"""

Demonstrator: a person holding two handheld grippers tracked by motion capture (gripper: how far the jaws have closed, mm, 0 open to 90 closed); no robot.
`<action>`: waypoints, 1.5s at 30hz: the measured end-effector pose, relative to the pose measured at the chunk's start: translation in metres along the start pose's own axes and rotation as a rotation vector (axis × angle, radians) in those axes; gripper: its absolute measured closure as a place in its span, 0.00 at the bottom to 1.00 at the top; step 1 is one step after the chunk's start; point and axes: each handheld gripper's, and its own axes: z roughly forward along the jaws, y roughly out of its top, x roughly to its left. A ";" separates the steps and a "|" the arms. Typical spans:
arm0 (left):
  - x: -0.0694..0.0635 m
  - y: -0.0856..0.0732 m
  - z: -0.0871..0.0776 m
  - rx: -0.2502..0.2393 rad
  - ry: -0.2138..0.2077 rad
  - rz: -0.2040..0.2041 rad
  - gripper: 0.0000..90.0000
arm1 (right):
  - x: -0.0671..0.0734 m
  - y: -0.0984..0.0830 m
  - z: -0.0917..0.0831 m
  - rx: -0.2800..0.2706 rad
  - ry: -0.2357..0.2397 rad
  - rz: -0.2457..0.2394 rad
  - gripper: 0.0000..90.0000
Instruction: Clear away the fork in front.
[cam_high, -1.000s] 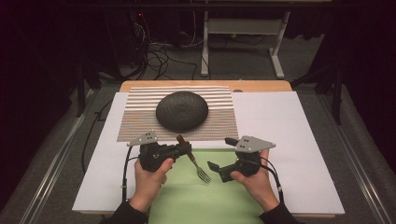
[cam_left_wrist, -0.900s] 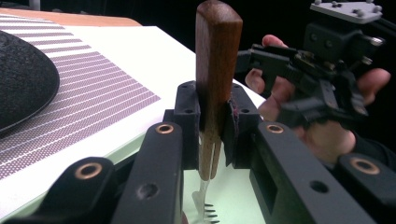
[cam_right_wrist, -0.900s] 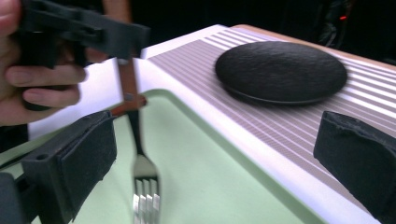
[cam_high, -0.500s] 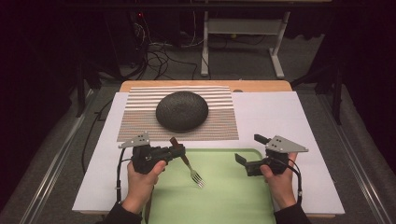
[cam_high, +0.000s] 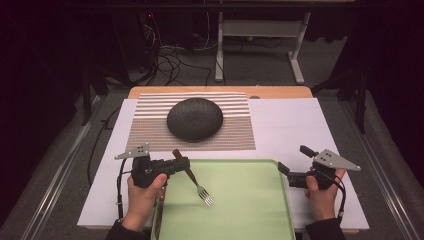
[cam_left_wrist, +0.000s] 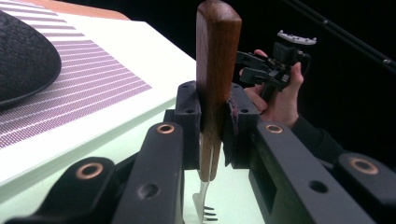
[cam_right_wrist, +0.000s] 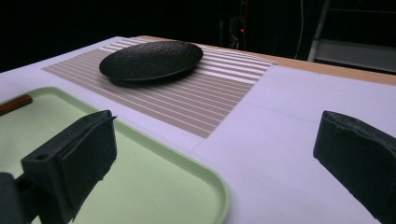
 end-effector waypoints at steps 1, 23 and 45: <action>0.001 0.000 0.000 0.009 -0.001 -0.005 0.84 | -0.003 -0.001 -0.002 0.000 -0.011 0.004 0.00; 0.010 -0.007 -0.009 0.133 -0.059 -0.071 0.84 | -0.026 -0.016 -0.014 0.021 -0.109 0.002 0.00; 0.020 -0.017 0.009 0.292 0.141 -0.023 0.70 | -0.034 -0.021 -0.016 0.006 -0.122 0.006 0.01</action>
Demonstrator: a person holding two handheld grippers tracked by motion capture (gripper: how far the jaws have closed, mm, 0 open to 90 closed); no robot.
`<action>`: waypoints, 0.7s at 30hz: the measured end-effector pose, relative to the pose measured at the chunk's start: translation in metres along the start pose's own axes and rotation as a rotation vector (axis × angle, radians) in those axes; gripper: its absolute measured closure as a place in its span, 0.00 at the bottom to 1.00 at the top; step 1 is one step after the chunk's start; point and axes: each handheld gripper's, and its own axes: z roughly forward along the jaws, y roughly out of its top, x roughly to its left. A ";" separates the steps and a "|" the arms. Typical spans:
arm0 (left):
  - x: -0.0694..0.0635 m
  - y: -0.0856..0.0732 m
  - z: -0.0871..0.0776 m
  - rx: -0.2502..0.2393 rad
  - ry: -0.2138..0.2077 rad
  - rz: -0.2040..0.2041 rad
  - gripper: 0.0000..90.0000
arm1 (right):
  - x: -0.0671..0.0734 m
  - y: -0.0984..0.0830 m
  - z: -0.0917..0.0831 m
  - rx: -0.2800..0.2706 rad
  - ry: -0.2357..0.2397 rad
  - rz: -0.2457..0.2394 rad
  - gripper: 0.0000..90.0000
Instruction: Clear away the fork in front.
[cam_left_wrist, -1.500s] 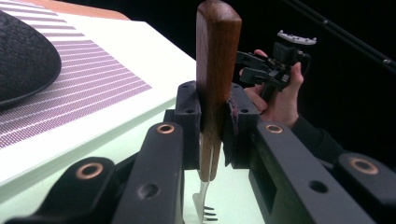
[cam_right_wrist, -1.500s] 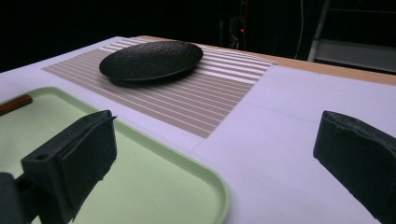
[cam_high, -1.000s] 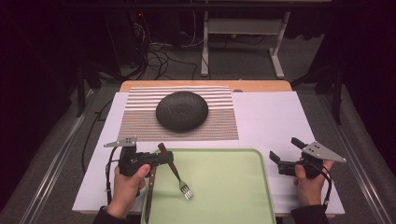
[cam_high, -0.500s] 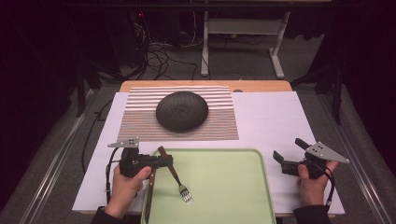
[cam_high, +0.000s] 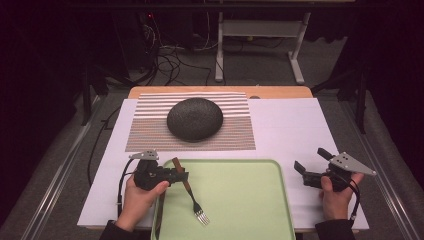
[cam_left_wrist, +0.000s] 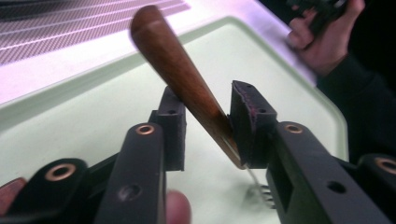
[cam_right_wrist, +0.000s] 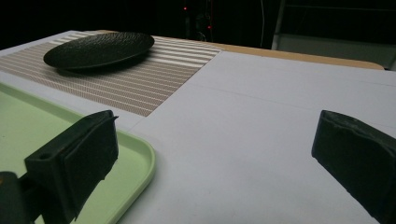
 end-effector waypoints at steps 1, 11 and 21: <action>0.000 0.000 0.001 0.006 0.012 0.002 0.69 | 0.001 0.000 0.000 0.005 0.001 0.000 0.01; 0.000 -0.003 0.015 0.121 0.094 0.021 0.57 | 0.001 -0.001 0.002 0.006 0.003 -0.001 0.02; -0.006 -0.004 0.024 0.188 0.185 0.054 0.51 | 0.001 -0.001 0.003 0.008 0.003 -0.004 0.02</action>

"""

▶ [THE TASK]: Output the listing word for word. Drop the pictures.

▶ [REPLY]:
Demonstrator: a person holding two handheld grippers tracked by motion capture (gripper: how far the jaws have closed, mm, 0 open to 90 closed); no robot.
`<action>`: waypoints, 1.5s at 30hz: the measured end-effector pose, relative to the pose measured at the chunk's start: translation in metres along the start pose's own axes and rotation as a rotation vector (axis × angle, radians) in those axes; gripper: its absolute measured closure as a place in its span, 0.00 at the bottom to 1.00 at the top; step 1 is one step after the chunk's start; point and axes: each handheld gripper's, and its own axes: z roughly forward along the jaws, y roughly out of its top, x roughly to its left. A ";" separates the steps and a "|" the arms. Typical spans:
arm0 (left):
  - x: -0.0694..0.0635 m
  - y: -0.0856..0.0732 m
  - z: -0.0871..0.0776 m
  - rx: -0.2502..0.2393 rad
  - ry: -0.2138..0.2077 rad
  - rz: -0.2040..0.2041 rad
  - gripper: 0.0000..90.0000
arm1 (right):
  - x: -0.0671..0.0734 m
  - y: -0.0984..0.0830 m
  - z: -0.0917..0.0831 m
  - rx: -0.2800..0.2706 rad
  - ry: -0.2357..0.2397 rad
  - rz: -0.2457..0.2394 rad
  - gripper: 0.0000..90.0000
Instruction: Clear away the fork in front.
[cam_high, -1.000s] 
[cam_left_wrist, -0.900s] 
[cam_right_wrist, -0.900s] 
[cam_high, -0.500s] 
[cam_high, +0.000s] 
[cam_left_wrist, +0.000s] 
[cam_right_wrist, +0.000s] 
 end-effector waypoints at steps 1, 23 and 45: <action>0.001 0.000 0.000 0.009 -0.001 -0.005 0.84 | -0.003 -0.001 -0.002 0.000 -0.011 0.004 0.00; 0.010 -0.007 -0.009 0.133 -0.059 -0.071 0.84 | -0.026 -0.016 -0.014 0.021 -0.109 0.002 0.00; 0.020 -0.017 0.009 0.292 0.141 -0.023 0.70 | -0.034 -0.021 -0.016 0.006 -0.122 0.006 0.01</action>
Demonstrator: a person holding two handheld grippers tracked by motion capture (gripper: how far the jaws have closed, mm, 0 open to 90 closed); no robot.
`<action>`: waypoints, 0.7s at 30hz: the measured end-effector pose, relative to the pose measured at the chunk's start: translation in metres along the start pose's own axes and rotation as a rotation vector (axis × angle, radians) in those axes; gripper: its absolute measured closure as a place in its span, 0.00 at the bottom to 1.00 at the top; step 1 is one step after the chunk's start; point and axes: each handheld gripper's, and its own axes: z roughly forward along the jaws, y roughly out of its top, x roughly to its left. A ";" separates the steps and a "|" the arms. Typical spans:
arm0 (left):
  - x: -0.0694..0.0635 m
  - y: -0.0856..0.0732 m
  - z: -0.0871..0.0776 m
  - rx: -0.2502..0.2393 rad
  - ry: -0.2138..0.2077 rad
  - rz: -0.2040..0.2041 rad
  - gripper: 0.0000..90.0000
arm1 (right):
  - x: -0.0671..0.0734 m
  - y: -0.0984..0.0830 m
  - z: -0.0917..0.0831 m
  - rx: -0.2800..0.2706 rad
  - ry: -0.2357..0.2397 rad
  - rz: -0.2457..0.2394 rad
  - gripper: 0.0000..90.0000
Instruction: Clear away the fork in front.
[cam_left_wrist, -1.500s] 
[cam_right_wrist, -1.500s] 
[cam_high, -1.000s] 
[cam_high, -0.500s] 
[cam_high, +0.000s] 
[cam_left_wrist, +0.000s] 
[cam_right_wrist, +0.000s] 
 end-effector waypoints at steps 1, 11 and 21: <action>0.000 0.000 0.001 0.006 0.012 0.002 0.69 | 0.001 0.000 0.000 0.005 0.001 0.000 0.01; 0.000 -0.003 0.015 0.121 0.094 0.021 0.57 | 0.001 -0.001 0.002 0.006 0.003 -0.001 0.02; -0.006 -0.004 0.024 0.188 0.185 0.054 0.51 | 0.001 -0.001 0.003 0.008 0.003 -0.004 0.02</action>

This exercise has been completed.